After all, it is AI features, including language models and images’ processing based on collecting consumer data to identify their preferences that are able to currently provide adequate marketing and advertising solutions to maintain the proper level of product sales even if a global or local crisis is looming. Again, in a very optimistic scenario of gradual return to normal growth in developed economies, AI will provide powerful advantages via saving costs and increasing revenue.

Over the weekend, Citygroup offered another bright example and a graphic proof of how it may work when AI trade outweighs Middle East concerns. Citi analysts just noted they remain very “constructive” on equities, with renewed focus on “confidence in the AI trade”. This reputable bank is keeping its encouraging “+1 Overweight” rating for equities, particularly favouring U.S. stocks, as “we see a continued return of the AI trade,” said Dirk Willer, Citi’s global head of Macro and Asset Allocation, when presenting the June report.

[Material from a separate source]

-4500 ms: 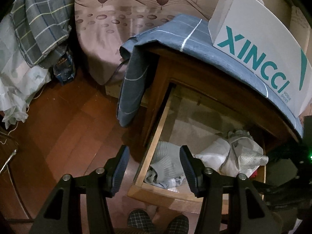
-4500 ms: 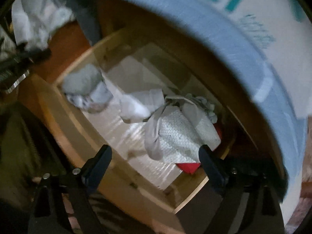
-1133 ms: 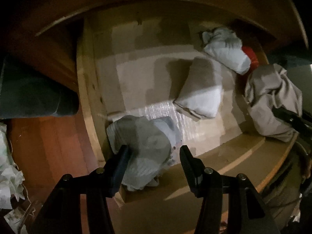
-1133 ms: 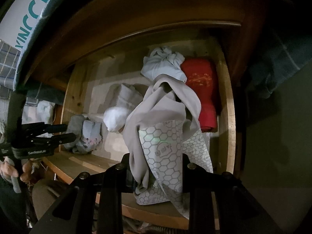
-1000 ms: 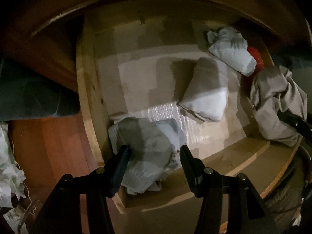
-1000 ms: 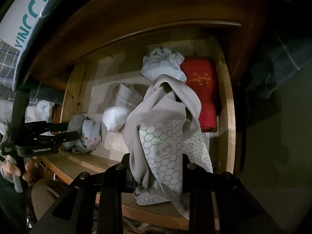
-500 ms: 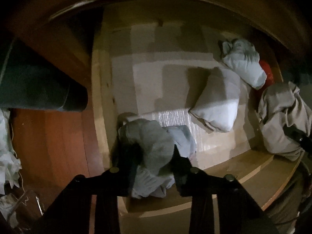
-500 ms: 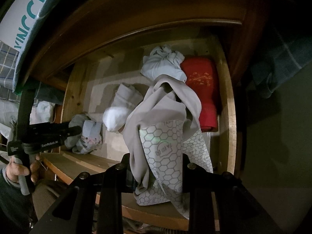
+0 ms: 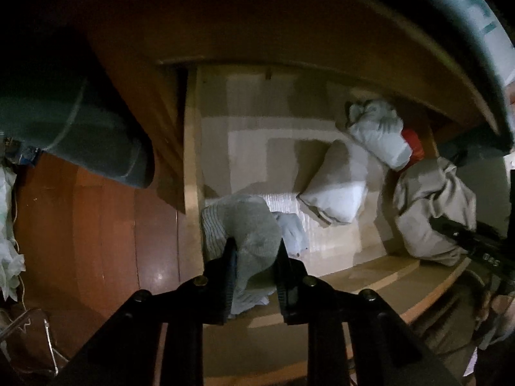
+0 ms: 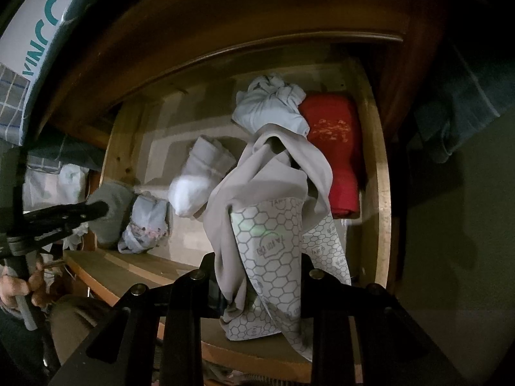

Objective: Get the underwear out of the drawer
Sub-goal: 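Carry the grey underwear into the white box with the left tool while the right tool holds the hexagon fabric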

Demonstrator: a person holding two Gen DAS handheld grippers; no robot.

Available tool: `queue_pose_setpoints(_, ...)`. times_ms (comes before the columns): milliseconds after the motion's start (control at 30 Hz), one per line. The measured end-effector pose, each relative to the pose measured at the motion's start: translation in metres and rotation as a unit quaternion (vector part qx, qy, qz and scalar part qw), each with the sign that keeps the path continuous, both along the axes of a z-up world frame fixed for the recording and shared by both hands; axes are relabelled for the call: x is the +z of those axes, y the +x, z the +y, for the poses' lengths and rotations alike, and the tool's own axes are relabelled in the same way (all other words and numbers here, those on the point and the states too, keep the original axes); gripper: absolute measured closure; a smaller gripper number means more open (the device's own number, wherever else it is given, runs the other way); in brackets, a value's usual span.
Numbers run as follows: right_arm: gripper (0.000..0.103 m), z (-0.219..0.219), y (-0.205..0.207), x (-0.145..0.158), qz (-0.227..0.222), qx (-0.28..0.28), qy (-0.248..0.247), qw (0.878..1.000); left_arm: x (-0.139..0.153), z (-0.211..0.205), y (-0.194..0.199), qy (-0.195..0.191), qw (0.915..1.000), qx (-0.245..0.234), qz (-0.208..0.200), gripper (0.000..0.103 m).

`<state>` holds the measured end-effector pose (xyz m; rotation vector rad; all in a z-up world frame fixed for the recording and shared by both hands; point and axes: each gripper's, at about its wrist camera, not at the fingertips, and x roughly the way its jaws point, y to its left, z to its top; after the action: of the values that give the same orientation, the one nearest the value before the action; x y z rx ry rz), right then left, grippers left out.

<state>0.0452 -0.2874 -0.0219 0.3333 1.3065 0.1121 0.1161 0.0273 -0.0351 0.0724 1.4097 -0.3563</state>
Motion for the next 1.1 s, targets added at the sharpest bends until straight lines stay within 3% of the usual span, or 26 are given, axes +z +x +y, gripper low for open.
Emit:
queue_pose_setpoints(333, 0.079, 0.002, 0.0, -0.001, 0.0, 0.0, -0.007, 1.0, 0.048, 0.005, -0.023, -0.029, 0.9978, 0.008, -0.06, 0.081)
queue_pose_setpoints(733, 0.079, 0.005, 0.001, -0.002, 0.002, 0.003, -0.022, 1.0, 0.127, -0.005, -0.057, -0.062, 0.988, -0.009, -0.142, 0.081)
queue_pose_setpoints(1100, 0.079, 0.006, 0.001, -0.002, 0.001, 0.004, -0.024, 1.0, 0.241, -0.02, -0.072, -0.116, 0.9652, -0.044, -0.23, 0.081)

Citigroup analysts clearly tried to downplay the market side of recent geopolitical developments, saying that the impact of Israeli-Iran conflict, even in case of further oil spikes, is expected to be “relatively short lived.”, so that the bank “would be ready to increase” its equity exposure “further”. The release raised the year-end S&P 500 target to 6,300, with a bull case scenario of 7,000, citing “receding tariff concerns”.

Meanwhile, Barclays banking group chose to raise its mid-term price target on Nvidia shares to $200 from $170, pointing to solid supply chain demand and potential upside options in the second half of 2025. The bank have made its “post-earnings checks” to project another "$2 billion in upside in July for Nvidia vs. Street numbers". Barclays’ new target price for Nvidia means a 40% of extra gain from the current levels.

Nvidia is the undisputed leader of the AI era, and its latest line up of Blackwell chips is showing much faster results, so it is booked for at least a couple of years ahead. Nvidia's Blackwell reportedly trained Meta’s very big and complex Llama 3.1 model in just 27 minutes, and this is how new Blackwell chips are changing the idea of quickness for AI systems. Mass production of Blackwell Ultra is scheduled for the third quarter. This system would contribute 25% of Nvidia’s growing revenue in July and rise to nearly 50% by October, according to Barclays, when “both Ultra and [overall] higher volume should help gross margins”.

As to our Metadoro team, we has long been pointing to targets in the vicinity or above $200 for Nvidia, and we're excited to see more analysts daring to call this number.